YOUR INSTRUCTIONS
Produce an exact copy of the lines from the line containing "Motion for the" through the last line of the listing below, both ends included, and nothing else.

########

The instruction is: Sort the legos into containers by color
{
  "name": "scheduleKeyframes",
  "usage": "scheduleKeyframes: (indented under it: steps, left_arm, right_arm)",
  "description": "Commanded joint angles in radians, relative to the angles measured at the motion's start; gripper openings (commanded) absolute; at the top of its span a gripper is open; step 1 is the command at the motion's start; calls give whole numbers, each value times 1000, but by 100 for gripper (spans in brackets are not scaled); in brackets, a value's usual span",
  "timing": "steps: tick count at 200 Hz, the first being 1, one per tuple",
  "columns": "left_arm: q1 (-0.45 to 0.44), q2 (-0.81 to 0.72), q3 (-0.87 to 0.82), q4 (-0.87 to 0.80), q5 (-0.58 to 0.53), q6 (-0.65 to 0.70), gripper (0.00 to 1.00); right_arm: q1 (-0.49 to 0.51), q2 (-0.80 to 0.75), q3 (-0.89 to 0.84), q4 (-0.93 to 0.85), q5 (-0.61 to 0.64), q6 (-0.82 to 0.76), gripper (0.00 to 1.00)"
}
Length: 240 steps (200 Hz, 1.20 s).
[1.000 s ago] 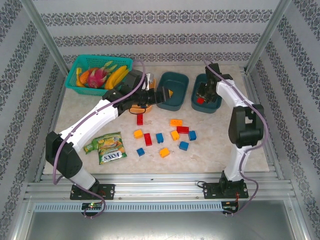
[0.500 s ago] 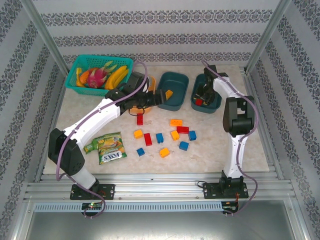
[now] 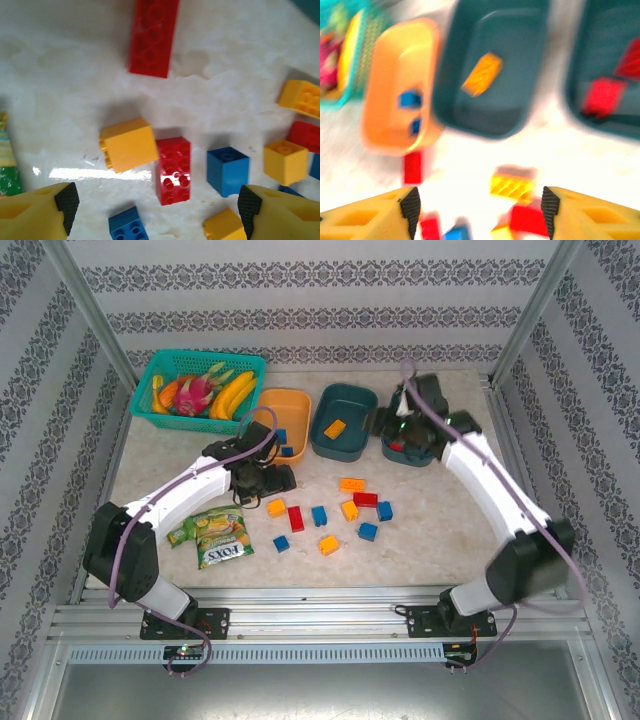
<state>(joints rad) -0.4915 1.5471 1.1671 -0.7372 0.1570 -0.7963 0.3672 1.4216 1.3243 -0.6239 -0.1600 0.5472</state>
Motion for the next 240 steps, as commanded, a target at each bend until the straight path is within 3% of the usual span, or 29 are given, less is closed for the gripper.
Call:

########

SOLVED EXERCISE
Motion for the next 240 steps, as commanded, a target at each bend until the straight path is within 3% of the usual span, or 29 are given, less is closed for the gripper.
Call:

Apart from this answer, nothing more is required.